Giovedì della Settimana Santa, Messa del Crisma (Lc 4,16-21)
"Santo" – con questa parola si descrive innanzitutto la natura di Dio stesso, il suo modo di essere tutto particolare, divino, che a Lui solo è proprio. Egli solo è il vero e autentico Santo nel senso originario. Ogni altra santità deriva da Lui, è partecipazione al suo modo di essere.
Egli è la Luce purissima, la Verità r il Bene senza macchia. Consacrare qualcosa o qualcuno significa quindi dare la cosa o la persona in proprietà a Dio, toglierla dall'ambito di ciò che è nostro e immetterla nell'atmosfera sua, così che non appartenga più alle cose nostre, ma sia totalmente di Dio. Consacrazione è dunque un togliere dal mondo e un consegnare al Dio vivente. La cosa o la persona non appartiene più a noi, e neppure più a se stessa, ma viene immersa in Dio.
Un tale privarsi di una cosa per consegnarla a Dio, lo chiamiamo poi anche sacrificio: questo non sarà più proprietà mia, ma proprietà di Lui.
Nell'Antico testamento, la consegna di una persona a Dio, cioè la sua "santificazione" si identifica con l'Ordinazione sacerdotale, e in questo modo si definisce anche in che cosa consista il sacerdozio, i sacerdoti che oggi convengono in Cattedrale con il Vescovo: è un passaggio di proprietà, un essere tolto dal mondo e donato a Dio.
Con ciò si evidenziano oar le due direzioni che fanno parte del processo della santificazione/consacrazione. È un uscire dai contesti della vita del mondo – un "essere messi da parte" per Dio, per la presenza e l'agire sacramentale del Crocefisso Risorto nel Suo Corpo che è la Chiesa.
Ma proprio per questo non è una segregazione. Essere consegnati a Dio, alla presenza sacramentale, ecclesiale significa piuttosto essere posti a rappresentare gli altri.
Il sacerdote viene sottratto alle connessioni del mondo e donato a Dio, a Cristo e proprio così, a partire da Dio, da Cristo, deve essere disponibile pergli altri, per tutti anche attraverso il vissuto verginale.
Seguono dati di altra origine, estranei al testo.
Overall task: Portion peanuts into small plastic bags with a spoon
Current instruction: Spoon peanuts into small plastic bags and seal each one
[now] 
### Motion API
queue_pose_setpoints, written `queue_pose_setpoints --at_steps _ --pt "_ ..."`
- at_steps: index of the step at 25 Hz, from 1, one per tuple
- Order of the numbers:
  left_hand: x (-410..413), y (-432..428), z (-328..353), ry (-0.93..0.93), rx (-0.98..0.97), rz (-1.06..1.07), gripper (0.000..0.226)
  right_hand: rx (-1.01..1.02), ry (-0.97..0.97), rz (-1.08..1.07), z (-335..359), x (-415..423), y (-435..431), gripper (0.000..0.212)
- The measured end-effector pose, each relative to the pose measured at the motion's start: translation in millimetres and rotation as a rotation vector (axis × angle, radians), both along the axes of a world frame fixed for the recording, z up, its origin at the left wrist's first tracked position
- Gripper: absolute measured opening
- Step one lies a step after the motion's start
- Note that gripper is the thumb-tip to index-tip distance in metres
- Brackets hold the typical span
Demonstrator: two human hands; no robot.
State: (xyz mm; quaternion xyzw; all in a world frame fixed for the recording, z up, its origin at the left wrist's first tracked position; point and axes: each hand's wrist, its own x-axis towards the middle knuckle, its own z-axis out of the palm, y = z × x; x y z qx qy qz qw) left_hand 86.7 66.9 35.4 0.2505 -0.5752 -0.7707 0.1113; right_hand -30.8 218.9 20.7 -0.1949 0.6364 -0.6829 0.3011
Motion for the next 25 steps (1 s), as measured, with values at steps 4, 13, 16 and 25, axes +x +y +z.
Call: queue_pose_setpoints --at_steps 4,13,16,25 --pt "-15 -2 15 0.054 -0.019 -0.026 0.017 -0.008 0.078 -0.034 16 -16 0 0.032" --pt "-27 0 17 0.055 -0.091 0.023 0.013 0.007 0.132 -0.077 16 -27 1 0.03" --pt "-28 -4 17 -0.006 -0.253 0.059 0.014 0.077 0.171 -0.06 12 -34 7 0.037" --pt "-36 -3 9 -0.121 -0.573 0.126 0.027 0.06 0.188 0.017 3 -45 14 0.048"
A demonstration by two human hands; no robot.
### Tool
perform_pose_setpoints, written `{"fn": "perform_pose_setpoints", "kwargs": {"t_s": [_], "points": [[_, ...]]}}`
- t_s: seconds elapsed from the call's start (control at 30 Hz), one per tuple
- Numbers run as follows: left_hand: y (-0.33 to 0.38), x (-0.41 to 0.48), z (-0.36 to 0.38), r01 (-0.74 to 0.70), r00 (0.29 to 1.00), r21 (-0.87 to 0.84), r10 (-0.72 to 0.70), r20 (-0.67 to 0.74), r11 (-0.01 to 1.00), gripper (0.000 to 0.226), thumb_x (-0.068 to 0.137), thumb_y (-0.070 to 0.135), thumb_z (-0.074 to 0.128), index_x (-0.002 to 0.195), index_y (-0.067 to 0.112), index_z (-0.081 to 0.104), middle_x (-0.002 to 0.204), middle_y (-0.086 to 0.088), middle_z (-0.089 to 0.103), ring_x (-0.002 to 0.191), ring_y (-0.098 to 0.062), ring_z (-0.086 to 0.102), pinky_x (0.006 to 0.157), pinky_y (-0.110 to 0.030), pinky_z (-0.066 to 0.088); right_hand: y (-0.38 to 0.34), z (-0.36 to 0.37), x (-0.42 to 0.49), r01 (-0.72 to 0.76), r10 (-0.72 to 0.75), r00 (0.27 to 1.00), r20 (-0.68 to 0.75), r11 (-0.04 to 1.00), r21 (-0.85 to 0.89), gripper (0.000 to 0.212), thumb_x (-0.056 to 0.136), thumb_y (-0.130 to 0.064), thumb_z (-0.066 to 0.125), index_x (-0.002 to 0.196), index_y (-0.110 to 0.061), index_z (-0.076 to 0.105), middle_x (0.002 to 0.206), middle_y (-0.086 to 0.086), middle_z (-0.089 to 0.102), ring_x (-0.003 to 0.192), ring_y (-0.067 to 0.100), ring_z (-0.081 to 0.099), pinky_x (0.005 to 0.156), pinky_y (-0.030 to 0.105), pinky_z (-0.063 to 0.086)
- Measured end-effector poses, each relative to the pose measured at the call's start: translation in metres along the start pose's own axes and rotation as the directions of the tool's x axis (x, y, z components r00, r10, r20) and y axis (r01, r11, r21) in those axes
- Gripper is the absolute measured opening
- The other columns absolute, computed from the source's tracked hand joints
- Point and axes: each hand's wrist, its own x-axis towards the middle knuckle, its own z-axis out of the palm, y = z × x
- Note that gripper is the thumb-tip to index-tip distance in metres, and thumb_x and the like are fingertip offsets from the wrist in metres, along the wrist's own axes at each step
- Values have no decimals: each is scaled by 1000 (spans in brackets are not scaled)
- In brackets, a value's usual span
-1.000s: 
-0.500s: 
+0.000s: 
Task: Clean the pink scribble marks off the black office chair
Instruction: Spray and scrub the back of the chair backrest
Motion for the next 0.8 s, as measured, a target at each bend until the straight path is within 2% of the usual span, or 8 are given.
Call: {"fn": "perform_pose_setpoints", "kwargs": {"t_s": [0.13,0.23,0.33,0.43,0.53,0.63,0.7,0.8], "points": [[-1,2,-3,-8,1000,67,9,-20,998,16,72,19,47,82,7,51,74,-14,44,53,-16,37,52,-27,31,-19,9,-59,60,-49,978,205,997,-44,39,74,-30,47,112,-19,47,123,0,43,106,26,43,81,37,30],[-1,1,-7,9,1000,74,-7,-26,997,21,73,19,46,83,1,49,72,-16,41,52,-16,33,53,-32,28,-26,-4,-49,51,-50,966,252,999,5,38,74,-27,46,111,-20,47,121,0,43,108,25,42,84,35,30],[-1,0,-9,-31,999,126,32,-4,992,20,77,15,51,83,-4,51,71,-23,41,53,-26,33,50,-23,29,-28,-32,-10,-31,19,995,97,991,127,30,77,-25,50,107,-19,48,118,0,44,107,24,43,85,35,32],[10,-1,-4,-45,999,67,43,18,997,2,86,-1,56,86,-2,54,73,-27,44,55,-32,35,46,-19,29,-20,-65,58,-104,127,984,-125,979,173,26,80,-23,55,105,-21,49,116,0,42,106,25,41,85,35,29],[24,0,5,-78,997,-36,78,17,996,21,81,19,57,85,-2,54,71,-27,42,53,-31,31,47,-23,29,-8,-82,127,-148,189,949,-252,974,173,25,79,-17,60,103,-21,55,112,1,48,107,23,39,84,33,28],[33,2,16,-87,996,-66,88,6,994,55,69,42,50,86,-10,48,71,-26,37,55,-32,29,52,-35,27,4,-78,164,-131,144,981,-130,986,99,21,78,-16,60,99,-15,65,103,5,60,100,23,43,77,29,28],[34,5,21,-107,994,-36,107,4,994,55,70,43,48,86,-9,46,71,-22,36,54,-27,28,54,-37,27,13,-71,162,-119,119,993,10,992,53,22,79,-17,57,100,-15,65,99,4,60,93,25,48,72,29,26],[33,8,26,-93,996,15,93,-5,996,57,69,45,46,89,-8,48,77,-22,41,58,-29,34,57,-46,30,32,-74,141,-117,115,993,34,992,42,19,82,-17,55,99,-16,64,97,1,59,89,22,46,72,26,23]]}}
Quando Gesù dice: "Io mi consacro", Egli si fa insieme sacerdote e vittima, Pertanto Bultmann ha ragione traducendo l'affermazione: "Io mi consacro" con "Io mi sacrifico".
Comprendiamo ora che cosa avviene, quando Gesù dice:" Io mi consacro per loro"? È questo l'atto sacerdotale in cui Gesù – l'Uomo Gesù, che è una cosa sola col Figlio di Dio – si consegna al Padre con amore per noi.
È l'espressione del fatto che Egli è insieme sacerdote e vittima. Mi consacro – per amore mi sacrifico: questa parola abissale, sponsale, che ci lascia gettare uno sguardo nell'intimo nel cuore di Gesù Cristo e di ogni sacerdote, dovrebbe sempre di nuovo essere oggetto della nostra riflessione e fondamento della gioia di ogni vocazione sacerdotale. In essa è racchiuso tutto il mistero della nostra redenzione. E vi è contenuta anche l'origine del sacerdozio della Chiesa nel nome del Padre e del Figlio e dello Spirito Santo.